Splinters pricked at my flesh, but I didn’t complain
though my body convulsed as black smoke rose from the flames.
The knife licked the sun as he bent to his task,
eyes searching holes in a mask till he saw me, his son.
Some say God stayed his hand – all I know is love won.
What do students of theology learn at school to help
them through the night sweats and insomnia?
What hope is there for us who dwell on our mortality
throughout the unending night? The priest will do his best
to shepherd his flock avoiding the pitfalls of bereavement,
but what about the faithless, the unsure, forlorn?

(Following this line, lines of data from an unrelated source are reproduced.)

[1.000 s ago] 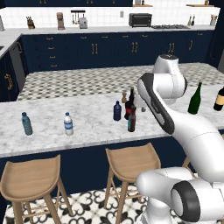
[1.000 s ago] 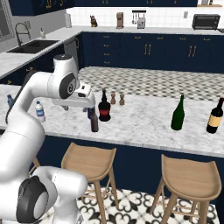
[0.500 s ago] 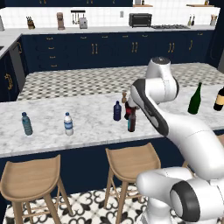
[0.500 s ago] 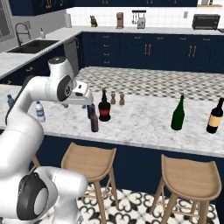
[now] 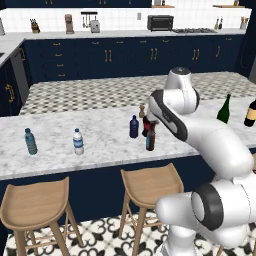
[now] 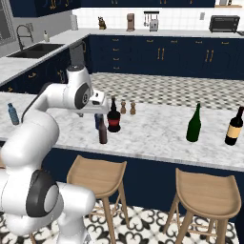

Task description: Move the plastic bottles in the middle to the plastics group, and the glass bottles in the middle to the glass group.

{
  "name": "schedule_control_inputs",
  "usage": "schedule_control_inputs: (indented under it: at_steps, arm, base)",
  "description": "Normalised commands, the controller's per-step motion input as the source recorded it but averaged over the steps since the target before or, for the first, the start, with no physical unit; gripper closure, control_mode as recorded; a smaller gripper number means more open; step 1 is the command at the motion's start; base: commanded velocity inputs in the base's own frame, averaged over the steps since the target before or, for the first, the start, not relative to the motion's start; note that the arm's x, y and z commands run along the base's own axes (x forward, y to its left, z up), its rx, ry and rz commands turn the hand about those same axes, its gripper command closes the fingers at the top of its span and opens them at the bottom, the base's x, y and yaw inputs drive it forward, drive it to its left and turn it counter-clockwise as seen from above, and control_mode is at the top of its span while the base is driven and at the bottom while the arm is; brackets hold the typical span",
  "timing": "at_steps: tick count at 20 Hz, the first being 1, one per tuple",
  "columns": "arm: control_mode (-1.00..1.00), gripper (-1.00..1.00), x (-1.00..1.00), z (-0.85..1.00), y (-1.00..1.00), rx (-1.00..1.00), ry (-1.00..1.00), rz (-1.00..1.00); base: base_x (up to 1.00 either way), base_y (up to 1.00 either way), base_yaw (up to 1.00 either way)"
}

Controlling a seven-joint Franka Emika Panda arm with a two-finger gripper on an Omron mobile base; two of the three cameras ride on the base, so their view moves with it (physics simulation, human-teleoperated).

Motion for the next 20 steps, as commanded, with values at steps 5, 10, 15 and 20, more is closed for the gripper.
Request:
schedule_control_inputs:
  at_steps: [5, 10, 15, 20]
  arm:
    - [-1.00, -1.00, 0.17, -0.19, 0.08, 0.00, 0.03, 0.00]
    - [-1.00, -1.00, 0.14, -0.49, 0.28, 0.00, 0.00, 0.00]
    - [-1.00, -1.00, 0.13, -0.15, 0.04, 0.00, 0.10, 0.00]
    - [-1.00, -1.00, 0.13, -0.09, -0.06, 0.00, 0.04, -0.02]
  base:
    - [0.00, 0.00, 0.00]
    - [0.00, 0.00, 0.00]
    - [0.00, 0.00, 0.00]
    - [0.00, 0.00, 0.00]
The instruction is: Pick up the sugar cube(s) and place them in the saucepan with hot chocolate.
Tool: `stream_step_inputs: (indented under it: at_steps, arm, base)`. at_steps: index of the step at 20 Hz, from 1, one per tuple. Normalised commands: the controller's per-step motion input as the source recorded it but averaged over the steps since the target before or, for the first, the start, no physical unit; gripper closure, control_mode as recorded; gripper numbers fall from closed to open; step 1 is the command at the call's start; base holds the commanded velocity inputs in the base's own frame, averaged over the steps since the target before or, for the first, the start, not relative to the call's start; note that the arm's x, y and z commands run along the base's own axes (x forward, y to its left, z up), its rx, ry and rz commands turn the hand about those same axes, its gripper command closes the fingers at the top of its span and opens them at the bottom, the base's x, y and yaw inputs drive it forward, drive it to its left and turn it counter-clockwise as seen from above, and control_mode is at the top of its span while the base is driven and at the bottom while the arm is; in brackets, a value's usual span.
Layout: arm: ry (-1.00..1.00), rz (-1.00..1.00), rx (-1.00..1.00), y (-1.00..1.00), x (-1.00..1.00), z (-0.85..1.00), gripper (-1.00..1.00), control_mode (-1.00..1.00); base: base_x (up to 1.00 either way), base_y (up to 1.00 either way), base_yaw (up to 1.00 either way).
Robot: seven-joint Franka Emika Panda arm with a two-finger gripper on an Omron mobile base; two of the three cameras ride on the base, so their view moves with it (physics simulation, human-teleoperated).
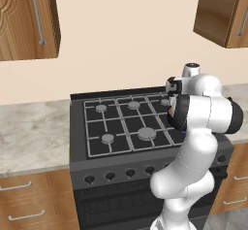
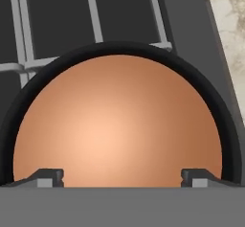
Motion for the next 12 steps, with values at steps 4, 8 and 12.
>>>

Think of death as a journey, he says, the deceased
as a traveller taking a coffin-shaped boat from a grave-shaped
harbour, waved off by a weeping congregation who secretly
wish their time had come. We are sad at their leaving –
and that’s only natural – but consider the family and friends
who have gone on ahead; imagine them waiting, expectant,
at a pristine and wonderful quay side, tears of welcoming joy
in their eyes as they scan the horizon for a bright sail.
I wish that there was something in the notion
that someone would provide for us, no matter what.
In rain we’d find a shelter near at hand, in sun
a dappled shade. Without labour we might reap
where others sowed and fill our bellies with the fruit
of work we never did. Is that not what was promised
in the book? Were we not the chosen few, the free
birds of the air? The simple fact of our existence
was supposed to be enough, but we can’t credit that.
We agitate the water so we might stay afloat…once, twice,
maybe for a third time rise and break the surface before
our natures coalesce and drag us underneath.
When Denis Johnson died I went to my local library –
built with money donated by the philanthropist Carnegie –
borrowed a copy of Train Dreams and read it in his memory.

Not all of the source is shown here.